There was shown a difference in the biological properties and the ultrastructure of two strains of brucellae, spheroplasts obtained from them under the action of penicillin, L-form and revertants obtained from the L-form. Spheroplasts formation was characterized by a change of brucellae into R-form and some virulence reduction. The cells had an outer and a cytoplasmic membranes, and usually lost their capacity to binary division. L-forms were obtained during the 9th and the 35th passage on a medium with penicillin; their formation was accompanied by the change in serological properties of the culture and significant reduction of the virulence; the cells were characterized by a marked polymorphism and the capacity to budding; they had 2 membranes on the cell surface and an intensively developed system of intracytoplasmic membranes. The revertants formed on the medium without penicillin during the 16th-30th passage or spontaneously on the medium with penicillin. They differed from the initial strains of brucella culture by a marked increase in penicillin-resistance, by the changes in serological properties, and also by polymorphism of cells, capable, however, of binary division.
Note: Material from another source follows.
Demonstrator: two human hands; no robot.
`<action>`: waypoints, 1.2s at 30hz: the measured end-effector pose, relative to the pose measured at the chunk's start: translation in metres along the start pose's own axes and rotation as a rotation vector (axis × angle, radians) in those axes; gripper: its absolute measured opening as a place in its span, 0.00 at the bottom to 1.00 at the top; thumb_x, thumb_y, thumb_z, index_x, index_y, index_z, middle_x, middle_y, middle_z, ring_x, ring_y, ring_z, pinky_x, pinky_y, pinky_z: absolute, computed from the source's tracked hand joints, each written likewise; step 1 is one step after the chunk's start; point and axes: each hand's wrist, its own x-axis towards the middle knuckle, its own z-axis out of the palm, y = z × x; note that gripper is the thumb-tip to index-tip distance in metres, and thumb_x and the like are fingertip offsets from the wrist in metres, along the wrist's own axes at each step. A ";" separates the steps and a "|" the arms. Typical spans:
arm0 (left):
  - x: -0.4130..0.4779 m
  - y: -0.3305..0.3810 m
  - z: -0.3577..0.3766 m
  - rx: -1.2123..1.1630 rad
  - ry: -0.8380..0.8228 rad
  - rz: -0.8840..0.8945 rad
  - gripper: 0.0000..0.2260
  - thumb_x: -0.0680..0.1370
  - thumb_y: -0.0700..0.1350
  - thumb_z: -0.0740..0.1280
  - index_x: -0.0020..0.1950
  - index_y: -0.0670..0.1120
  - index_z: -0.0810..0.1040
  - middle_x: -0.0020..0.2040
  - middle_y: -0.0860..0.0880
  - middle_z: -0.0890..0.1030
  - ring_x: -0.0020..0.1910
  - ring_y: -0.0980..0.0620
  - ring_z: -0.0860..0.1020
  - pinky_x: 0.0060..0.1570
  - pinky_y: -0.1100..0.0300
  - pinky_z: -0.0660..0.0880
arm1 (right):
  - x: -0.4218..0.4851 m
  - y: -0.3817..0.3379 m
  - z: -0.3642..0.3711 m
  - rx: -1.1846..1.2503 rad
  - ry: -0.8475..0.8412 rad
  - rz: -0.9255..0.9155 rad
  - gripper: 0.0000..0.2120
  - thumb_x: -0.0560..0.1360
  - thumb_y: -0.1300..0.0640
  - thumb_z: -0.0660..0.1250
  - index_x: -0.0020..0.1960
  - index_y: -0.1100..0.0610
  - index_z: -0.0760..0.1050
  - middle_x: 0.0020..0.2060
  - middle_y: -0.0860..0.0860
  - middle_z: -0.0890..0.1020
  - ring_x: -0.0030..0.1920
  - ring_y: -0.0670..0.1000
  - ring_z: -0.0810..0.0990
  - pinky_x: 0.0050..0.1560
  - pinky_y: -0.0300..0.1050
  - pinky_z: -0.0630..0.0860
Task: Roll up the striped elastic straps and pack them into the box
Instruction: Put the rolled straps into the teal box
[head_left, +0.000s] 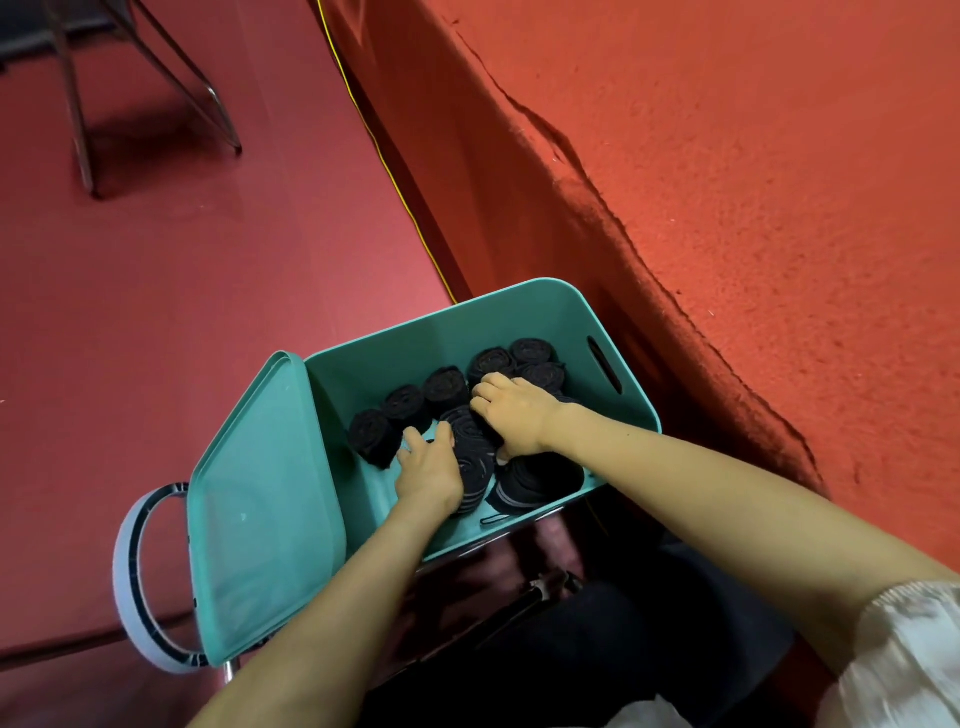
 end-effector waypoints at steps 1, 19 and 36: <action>0.001 0.000 0.004 -0.024 -0.013 -0.007 0.23 0.73 0.31 0.62 0.65 0.46 0.61 0.66 0.40 0.57 0.60 0.39 0.67 0.49 0.53 0.69 | -0.001 0.001 -0.001 0.010 -0.017 -0.004 0.38 0.70 0.46 0.72 0.72 0.60 0.61 0.71 0.55 0.63 0.73 0.56 0.56 0.69 0.51 0.62; -0.010 0.008 -0.018 -0.030 -0.169 -0.050 0.48 0.67 0.41 0.77 0.75 0.46 0.47 0.71 0.38 0.57 0.69 0.38 0.64 0.64 0.49 0.67 | -0.037 0.015 -0.012 0.257 0.018 0.024 0.31 0.74 0.53 0.70 0.74 0.56 0.63 0.71 0.54 0.65 0.70 0.56 0.64 0.68 0.52 0.65; -0.120 0.164 -0.039 -0.265 0.076 0.962 0.13 0.75 0.43 0.69 0.59 0.50 0.76 0.55 0.54 0.77 0.55 0.55 0.76 0.58 0.57 0.72 | -0.338 0.027 -0.035 0.634 0.803 0.657 0.16 0.76 0.54 0.68 0.63 0.54 0.75 0.58 0.44 0.76 0.59 0.37 0.70 0.60 0.22 0.59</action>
[Study of the L-transforming action on Brucella cells of tetracycline, streptomycin, rifampicin and their combinations with penicillin in in vitro experiments]. / Izuchenie L-transformiruiushchego deistviia na kletki brutsell tetratsiklina, streptomitsina, rifampitsina i ikh kombinatsii s penitsillinom v opytakh in vitro

The in vitro study of the possible formation of L-forms of Brucella under the effect of tetracycline, streptomycin, rifampicin or their combinations with penicillin showed that passages of various Brucella species on media containing increasing concentrations of the antibiotics resulted in insignificant morphological changes in the cells. Passages of the same cultures on media containing combinations of the above antibiotics with penicillin resulted in more significant changes in the cell morphology, up to formation of spheroplasts. No L-transformation was observed under the experimental conditions.